* Task item *
Set down again exactly the lines of the listing below that fall between the line holding "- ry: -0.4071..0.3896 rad" and the line holding "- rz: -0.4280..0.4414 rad", inclusive.
*****
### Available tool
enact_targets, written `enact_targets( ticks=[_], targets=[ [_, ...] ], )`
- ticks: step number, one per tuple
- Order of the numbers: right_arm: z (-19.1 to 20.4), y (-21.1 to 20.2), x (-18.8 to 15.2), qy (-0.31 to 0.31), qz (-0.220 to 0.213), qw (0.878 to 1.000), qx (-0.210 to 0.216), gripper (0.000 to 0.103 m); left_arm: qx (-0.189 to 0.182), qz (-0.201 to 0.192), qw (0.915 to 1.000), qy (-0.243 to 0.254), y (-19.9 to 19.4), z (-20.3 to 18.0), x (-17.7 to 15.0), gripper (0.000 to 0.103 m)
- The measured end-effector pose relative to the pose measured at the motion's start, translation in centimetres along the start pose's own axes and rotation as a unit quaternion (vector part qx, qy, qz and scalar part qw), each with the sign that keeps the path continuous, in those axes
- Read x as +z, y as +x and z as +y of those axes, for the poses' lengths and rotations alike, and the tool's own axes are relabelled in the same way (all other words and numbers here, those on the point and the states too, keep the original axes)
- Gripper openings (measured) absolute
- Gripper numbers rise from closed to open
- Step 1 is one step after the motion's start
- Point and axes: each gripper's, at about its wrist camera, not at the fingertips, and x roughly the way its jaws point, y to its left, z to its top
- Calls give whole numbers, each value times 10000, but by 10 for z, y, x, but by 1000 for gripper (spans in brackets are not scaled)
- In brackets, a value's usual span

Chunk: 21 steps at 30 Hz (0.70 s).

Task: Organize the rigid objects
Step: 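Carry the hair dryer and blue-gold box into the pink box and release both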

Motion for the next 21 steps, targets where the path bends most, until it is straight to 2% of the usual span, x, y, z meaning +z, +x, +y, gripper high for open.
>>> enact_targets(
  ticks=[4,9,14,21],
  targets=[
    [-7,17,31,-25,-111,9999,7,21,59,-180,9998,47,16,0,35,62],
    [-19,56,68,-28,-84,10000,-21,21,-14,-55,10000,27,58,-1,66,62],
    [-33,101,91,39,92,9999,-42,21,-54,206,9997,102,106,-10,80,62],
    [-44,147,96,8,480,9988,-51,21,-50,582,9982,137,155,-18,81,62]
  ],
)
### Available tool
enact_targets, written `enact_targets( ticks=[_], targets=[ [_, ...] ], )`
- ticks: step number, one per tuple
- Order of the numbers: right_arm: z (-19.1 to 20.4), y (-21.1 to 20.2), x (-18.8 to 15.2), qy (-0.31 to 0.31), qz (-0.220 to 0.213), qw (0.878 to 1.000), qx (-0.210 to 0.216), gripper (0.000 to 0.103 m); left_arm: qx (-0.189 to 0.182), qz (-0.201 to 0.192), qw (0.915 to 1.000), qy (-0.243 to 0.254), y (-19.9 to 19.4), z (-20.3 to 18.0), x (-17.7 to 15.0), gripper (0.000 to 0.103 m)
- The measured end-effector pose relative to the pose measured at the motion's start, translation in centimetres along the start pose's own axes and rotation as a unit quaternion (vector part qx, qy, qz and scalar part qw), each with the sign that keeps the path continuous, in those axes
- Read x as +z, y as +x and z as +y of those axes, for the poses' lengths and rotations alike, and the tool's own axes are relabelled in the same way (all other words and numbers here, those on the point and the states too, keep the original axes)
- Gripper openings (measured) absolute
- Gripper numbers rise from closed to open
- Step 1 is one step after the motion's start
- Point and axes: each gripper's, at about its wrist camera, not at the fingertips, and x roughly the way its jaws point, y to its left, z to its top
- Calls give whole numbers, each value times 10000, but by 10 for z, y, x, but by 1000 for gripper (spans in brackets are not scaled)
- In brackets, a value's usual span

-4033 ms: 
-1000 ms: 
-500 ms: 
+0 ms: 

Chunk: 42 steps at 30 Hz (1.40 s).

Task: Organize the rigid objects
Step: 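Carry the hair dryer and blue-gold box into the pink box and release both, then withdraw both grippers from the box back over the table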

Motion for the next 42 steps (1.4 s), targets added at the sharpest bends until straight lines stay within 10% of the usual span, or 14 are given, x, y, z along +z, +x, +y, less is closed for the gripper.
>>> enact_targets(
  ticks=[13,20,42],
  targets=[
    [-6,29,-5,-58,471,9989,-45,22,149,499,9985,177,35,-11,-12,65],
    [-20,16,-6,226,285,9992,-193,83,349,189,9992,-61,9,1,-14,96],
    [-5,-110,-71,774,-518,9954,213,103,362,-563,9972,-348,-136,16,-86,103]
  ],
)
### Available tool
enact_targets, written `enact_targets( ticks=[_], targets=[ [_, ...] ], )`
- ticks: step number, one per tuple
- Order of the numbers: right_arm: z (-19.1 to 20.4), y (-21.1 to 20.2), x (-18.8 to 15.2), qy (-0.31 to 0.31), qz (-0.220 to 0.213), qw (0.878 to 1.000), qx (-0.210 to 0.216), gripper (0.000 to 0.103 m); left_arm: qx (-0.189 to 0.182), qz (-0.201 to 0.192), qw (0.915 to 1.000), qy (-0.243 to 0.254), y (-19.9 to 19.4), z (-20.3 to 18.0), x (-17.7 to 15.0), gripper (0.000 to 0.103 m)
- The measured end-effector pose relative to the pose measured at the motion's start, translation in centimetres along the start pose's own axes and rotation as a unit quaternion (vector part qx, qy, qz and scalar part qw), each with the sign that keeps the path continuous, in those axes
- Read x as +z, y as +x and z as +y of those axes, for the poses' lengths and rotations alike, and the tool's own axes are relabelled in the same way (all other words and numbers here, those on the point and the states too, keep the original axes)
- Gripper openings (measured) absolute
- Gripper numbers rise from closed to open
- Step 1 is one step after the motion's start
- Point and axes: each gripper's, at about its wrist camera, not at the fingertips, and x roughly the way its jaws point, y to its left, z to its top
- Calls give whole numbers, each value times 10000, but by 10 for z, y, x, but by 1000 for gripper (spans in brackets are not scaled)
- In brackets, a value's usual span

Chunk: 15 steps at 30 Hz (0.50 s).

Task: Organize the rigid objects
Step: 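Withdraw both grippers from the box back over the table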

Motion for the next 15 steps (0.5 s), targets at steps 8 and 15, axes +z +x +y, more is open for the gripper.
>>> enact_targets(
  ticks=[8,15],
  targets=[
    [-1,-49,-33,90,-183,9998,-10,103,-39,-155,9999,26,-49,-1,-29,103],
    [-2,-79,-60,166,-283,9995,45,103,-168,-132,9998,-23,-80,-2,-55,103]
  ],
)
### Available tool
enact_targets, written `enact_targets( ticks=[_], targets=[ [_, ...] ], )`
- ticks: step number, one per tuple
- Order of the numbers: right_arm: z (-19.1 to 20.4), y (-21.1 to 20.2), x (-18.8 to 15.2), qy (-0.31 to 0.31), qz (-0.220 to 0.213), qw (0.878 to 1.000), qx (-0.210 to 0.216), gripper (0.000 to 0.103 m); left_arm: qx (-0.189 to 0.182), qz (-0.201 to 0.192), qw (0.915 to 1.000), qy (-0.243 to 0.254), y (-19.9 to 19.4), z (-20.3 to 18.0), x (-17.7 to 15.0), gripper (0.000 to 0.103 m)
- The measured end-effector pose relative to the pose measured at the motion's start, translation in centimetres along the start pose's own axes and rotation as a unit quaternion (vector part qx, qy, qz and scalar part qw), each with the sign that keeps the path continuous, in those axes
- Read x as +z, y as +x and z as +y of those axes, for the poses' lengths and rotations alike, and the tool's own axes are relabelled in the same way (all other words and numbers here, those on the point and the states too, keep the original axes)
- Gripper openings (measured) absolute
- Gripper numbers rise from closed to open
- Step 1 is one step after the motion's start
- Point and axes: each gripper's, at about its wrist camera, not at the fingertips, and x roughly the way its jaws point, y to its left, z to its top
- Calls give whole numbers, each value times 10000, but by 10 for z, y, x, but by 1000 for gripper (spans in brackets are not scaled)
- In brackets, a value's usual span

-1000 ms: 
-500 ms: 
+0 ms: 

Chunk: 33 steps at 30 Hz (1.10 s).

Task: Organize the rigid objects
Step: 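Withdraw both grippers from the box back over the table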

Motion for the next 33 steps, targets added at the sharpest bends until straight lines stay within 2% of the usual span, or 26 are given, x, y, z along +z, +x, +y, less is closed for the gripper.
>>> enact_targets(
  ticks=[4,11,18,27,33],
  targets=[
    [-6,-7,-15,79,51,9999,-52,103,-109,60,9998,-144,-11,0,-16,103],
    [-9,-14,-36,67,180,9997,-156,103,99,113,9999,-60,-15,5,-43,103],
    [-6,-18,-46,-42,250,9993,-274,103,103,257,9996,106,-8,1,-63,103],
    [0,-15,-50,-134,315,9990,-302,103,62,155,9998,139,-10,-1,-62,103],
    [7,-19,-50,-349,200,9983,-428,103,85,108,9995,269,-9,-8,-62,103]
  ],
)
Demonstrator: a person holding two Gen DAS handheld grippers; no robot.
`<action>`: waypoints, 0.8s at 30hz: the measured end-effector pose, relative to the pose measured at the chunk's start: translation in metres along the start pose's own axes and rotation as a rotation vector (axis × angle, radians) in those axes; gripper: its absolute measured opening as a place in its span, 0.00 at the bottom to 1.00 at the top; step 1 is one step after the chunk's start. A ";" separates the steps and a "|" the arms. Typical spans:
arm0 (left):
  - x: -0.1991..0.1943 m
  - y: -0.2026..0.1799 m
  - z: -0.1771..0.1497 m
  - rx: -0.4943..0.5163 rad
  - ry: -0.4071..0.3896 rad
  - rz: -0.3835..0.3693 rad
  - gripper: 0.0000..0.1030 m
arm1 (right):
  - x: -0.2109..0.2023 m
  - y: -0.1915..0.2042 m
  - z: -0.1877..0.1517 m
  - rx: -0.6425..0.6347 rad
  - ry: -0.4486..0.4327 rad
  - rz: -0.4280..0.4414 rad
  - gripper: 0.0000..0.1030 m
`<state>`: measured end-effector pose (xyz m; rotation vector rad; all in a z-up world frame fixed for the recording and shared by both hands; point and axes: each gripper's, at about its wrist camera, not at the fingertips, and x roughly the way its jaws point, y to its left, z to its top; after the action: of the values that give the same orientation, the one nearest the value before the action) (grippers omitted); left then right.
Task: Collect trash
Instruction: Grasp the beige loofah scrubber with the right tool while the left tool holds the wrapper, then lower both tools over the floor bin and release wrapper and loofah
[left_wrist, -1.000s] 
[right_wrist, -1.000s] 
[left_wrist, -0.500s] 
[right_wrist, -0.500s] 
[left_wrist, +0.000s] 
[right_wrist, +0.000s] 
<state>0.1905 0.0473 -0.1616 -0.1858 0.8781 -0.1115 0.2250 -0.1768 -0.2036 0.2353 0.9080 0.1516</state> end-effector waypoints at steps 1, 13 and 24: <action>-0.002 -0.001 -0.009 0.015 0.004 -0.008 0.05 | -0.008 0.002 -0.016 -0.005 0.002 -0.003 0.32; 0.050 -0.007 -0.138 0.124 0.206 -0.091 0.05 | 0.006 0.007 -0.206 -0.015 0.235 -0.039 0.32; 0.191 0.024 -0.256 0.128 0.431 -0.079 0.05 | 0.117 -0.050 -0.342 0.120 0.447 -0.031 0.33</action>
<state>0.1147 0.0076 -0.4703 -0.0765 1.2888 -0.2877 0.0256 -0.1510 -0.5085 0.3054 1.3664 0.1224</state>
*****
* Answer space *
  - ry: -0.4071..0.3896 rad
  - rz: -0.3835..0.3693 rad
  - gripper: 0.0000..0.1030 m
arm1 (right):
  - x: -0.2109..0.2023 m
  - y: -0.1915..0.2042 m
  - z: -0.1877..0.1517 m
  - rx: -0.6425..0.6347 rad
  - ry: -0.4486..0.4327 rad
  - rz: -0.4280..0.4414 rad

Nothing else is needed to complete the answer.